*ASSIGNED TASK*. Repeat all of the data exactly. Leave nothing out.
Start of MATERIAL PROVIDED
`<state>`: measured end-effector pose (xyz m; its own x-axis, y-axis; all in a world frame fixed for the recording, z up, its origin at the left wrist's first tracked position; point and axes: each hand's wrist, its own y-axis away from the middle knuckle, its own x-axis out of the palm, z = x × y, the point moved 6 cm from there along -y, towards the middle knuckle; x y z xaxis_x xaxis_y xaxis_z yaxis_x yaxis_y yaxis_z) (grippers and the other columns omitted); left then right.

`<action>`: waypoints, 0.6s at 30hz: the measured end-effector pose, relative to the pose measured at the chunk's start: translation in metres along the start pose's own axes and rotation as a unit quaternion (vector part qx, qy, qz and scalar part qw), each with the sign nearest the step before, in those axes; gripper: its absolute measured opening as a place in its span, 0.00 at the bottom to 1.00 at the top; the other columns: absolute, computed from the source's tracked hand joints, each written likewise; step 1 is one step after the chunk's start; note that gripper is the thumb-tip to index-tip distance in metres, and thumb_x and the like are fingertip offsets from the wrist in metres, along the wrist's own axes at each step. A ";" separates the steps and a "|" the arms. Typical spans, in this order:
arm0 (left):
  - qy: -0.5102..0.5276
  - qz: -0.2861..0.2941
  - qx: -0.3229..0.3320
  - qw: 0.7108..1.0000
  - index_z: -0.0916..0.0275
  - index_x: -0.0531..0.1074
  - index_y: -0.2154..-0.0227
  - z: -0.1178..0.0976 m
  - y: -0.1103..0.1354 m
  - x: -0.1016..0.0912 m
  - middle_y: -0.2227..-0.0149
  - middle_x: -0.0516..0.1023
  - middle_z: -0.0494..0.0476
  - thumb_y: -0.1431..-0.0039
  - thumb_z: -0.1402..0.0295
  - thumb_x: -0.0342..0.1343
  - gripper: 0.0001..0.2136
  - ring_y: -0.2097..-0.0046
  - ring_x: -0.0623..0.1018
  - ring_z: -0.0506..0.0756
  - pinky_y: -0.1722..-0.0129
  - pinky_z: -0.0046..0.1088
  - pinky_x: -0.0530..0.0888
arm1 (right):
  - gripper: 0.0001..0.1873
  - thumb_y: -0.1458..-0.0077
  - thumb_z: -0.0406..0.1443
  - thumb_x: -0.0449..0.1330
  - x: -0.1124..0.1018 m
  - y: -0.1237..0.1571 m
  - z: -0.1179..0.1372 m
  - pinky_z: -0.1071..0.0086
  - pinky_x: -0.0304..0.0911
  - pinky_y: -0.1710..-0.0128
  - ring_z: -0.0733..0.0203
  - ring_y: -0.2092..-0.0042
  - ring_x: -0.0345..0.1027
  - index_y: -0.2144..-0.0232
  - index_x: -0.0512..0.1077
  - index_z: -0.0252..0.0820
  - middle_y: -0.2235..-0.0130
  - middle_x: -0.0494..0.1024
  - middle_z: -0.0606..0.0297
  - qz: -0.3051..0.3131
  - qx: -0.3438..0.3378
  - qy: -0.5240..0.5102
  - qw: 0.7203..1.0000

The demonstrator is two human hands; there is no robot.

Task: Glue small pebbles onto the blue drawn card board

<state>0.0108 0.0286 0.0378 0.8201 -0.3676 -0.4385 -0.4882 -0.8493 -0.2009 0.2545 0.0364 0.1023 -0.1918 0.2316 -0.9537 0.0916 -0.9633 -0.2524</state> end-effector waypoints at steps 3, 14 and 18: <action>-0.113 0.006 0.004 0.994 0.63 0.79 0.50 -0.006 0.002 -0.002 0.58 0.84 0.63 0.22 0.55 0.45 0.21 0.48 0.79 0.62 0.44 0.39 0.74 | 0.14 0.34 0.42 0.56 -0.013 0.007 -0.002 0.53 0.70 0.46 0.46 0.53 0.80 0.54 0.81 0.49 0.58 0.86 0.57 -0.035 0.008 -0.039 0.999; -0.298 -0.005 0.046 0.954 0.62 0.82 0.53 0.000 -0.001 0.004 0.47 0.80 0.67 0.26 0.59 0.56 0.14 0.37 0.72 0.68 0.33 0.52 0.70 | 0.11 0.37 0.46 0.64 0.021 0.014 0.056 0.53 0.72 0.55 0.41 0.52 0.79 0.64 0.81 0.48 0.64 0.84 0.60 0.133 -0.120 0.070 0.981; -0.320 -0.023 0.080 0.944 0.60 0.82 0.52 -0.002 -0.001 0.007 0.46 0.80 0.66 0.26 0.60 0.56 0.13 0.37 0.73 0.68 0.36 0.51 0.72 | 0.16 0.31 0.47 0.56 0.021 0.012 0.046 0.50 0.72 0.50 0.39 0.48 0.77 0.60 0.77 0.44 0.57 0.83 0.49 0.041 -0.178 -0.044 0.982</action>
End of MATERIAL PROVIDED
*TASK RESULT*.
`<state>`: measured end-effector pose (xyz m; its own x-axis, y-axis; all in a world frame fixed for the recording, z up, its origin at the left wrist's first tracked position; point and axes: each hand's wrist, its own y-axis away from the middle knuckle, its own x-axis out of the palm, z = x × y, the point moved 6 cm from there along -y, towards the middle knuckle; x y z xaxis_x xaxis_y xaxis_z yaxis_x yaxis_y yaxis_z) (grippers and the other columns omitted); left then right.

`<action>`: waypoints, 0.6s at 30hz: the measured end-effector pose, relative to the pose measured at the chunk's start: translation in metres along the start pose's own axes and rotation as a unit quaternion (vector part qx, qy, qz and scalar part qw), each with the sign nearest the step before, in those axes; gripper: its absolute measured opening as a place in its span, 0.00 at the bottom to 1.00 at the top; the other columns: absolute, computed from the source's tracked hand joints, each written likewise; step 1 is one step after the chunk's start; note that gripper is the thumb-tip to index-tip distance in metres, and thumb_x and the like are fingertip offsets from the wrist in metres, along the wrist's own axes at each step. A ";" separates the steps and a "|" the arms. Typical spans, in this order:
arm0 (left):
  - qy: -0.5102..0.5276
  - qz: -0.2861..0.2941
  - qx: -0.3229..0.3320
  - qw: 0.7108..1.0000
  - index_z: -0.0916..0.0275
  - index_x: -0.0531..0.1074
  - index_y: -0.2154..-0.0227
  - z: -0.1178..0.0976 m
  - y: -0.1103..0.1354 m
  - x: -0.1016..0.0912 m
  - middle_y: -0.2227..-0.0149
  - middle_x: -0.0516..0.1023
  - middle_z: -0.0494..0.0476
  - thumb_y: -0.1431..-0.0039
  - thumb_z: -0.1402..0.0295
  - thumb_x: -0.0342..0.1343
  - gripper: 0.0001..0.2136
  - ring_y: -0.2097..-0.0046
  - ring_x: -0.0623..0.1018
  - ring_z: -0.0506..0.0756
  - pinky_y: -0.1722..-0.0129
  - pinky_z: -0.0046..0.1088
  - pinky_x: -0.0530..0.0888
arm1 (right):
  - gripper: 0.0001..0.1873
  - thumb_y: -0.1458..-0.0077
  - thumb_z: -0.0406..0.1443
  - thumb_x: -0.0449..0.1330
  - x: -0.1124..0.1018 m
  - y: -0.1237..0.1571 m
  - z: -0.1179..0.1372 m
  - pinky_z: -0.1071..0.0086
  - pinky_x: -0.0304..0.0911
  - pinky_y: -0.1710..-0.0128
  - ring_z: -0.0733..0.0203
  - ring_y: -0.2092..-0.0042
  - ring_x: -0.0345..0.1027
  - index_y: -0.2144..-0.0232
  - index_x: -0.0512..0.1077
  - index_z: -0.0252..0.0820
  - middle_y: -0.2235..-0.0130
  - middle_x: -0.0494..0.1024
  - middle_z: -0.0606..0.0297
  - qz: -0.3051..0.3131
  - qx: -0.3438..0.3378
  - qy: -0.5240..0.5102
  - qw: 0.7203..1.0000

The demonstrator is two human hands; there is no robot.

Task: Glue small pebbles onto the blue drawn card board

<state>0.0108 0.0286 0.0378 0.8201 -0.3676 -0.4385 -0.4882 -0.8493 -0.2009 0.2545 0.0364 0.1023 -0.1918 0.2316 -0.9537 0.0916 -0.9633 -0.2524</state> end-effector waypoints at steps 3, 14 and 18: <action>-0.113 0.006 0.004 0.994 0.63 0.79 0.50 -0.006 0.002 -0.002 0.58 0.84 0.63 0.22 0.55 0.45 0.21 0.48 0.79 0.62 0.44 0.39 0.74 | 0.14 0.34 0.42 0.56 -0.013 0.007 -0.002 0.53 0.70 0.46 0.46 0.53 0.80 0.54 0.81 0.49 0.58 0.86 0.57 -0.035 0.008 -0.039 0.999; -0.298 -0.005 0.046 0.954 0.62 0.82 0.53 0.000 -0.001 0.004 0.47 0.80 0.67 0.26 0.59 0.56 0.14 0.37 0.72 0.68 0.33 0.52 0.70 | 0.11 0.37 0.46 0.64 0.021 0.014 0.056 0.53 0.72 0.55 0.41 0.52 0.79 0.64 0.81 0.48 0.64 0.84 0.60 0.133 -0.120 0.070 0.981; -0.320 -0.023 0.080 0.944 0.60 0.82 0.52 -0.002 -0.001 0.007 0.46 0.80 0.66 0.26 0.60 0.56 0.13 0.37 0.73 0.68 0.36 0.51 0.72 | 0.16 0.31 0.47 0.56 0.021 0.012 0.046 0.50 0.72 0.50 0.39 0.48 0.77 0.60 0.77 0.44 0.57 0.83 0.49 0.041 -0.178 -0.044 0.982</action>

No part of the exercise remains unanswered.